+++ INPUT MATERIAL
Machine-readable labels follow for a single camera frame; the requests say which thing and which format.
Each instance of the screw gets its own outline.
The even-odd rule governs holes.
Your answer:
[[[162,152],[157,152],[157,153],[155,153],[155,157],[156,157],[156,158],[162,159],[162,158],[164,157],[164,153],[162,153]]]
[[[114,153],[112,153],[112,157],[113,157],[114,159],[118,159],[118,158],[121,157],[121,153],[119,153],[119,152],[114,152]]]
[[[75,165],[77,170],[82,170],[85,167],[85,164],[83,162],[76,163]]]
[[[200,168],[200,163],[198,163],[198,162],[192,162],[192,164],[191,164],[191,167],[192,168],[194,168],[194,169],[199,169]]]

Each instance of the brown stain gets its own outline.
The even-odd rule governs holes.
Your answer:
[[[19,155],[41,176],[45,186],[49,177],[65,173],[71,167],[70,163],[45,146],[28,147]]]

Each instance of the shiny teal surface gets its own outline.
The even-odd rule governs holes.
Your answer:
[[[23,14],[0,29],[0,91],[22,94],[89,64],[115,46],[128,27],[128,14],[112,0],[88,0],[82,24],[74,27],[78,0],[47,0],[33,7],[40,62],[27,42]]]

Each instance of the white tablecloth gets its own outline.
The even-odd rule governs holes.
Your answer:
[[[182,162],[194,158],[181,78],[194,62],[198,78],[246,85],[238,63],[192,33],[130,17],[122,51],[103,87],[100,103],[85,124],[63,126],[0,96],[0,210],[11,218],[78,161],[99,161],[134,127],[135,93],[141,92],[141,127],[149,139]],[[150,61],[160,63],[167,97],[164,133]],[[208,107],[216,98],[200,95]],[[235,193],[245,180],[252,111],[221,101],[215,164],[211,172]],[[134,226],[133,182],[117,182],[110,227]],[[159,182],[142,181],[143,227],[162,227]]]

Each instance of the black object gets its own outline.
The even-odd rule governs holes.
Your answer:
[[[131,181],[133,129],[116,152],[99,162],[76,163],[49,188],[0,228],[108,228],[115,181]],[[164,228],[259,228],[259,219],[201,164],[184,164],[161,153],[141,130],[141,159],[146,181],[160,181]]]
++++++
(ASSIGNMENT) Print out the entire listing above without any change.

(ANSWER BOX)
Machine-readable labels follow for a single camera frame; the requests say which thing and which format.
Each instance of the screw gets its own outline.
The even-odd rule governs holes.
Your answer:
[[[162,152],[157,152],[157,153],[155,153],[155,157],[156,157],[156,158],[162,159],[162,158],[164,157],[164,153],[162,153]]]
[[[114,153],[112,153],[112,157],[113,157],[114,159],[118,159],[118,158],[121,157],[121,153],[119,153],[119,152],[114,152]]]
[[[75,165],[77,170],[82,170],[85,167],[85,164],[83,162],[76,163]]]
[[[200,168],[200,163],[198,163],[198,162],[192,162],[192,164],[191,164],[191,167],[192,168],[194,168],[194,169],[199,169]]]

Each instance of the brown stain gets its own outline.
The even-odd rule governs holes.
Your answer:
[[[19,155],[41,176],[45,186],[49,177],[65,173],[71,167],[70,163],[45,146],[28,147]]]

Each instance of the shiny teal surface gets its own outline.
The even-odd rule governs holes.
Your answer:
[[[23,14],[0,29],[0,91],[22,94],[89,64],[115,46],[128,27],[128,14],[112,0],[88,0],[82,24],[74,27],[78,0],[47,0],[33,7],[40,62],[27,42]]]

Each instance of the white tablecloth gets its own outline.
The even-odd rule governs holes.
Your answer:
[[[182,162],[194,158],[181,78],[194,62],[198,78],[246,85],[238,63],[192,33],[130,17],[122,51],[103,87],[100,103],[85,124],[63,126],[0,96],[0,210],[11,218],[78,161],[99,161],[134,127],[135,93],[141,92],[141,127],[149,139]],[[150,61],[160,63],[167,97],[164,133]],[[208,107],[216,98],[200,95]],[[235,193],[245,180],[252,111],[221,101],[215,164],[211,172]],[[134,226],[133,182],[117,182],[110,227]],[[159,182],[142,181],[143,227],[162,227]]]

Each instance of the black object gets its own outline.
The even-odd rule governs holes.
Your answer:
[[[131,181],[133,129],[116,152],[99,162],[76,163],[49,188],[0,228],[108,228],[115,181]],[[164,228],[259,228],[259,219],[201,164],[184,164],[161,153],[141,130],[141,159],[146,181],[160,181]]]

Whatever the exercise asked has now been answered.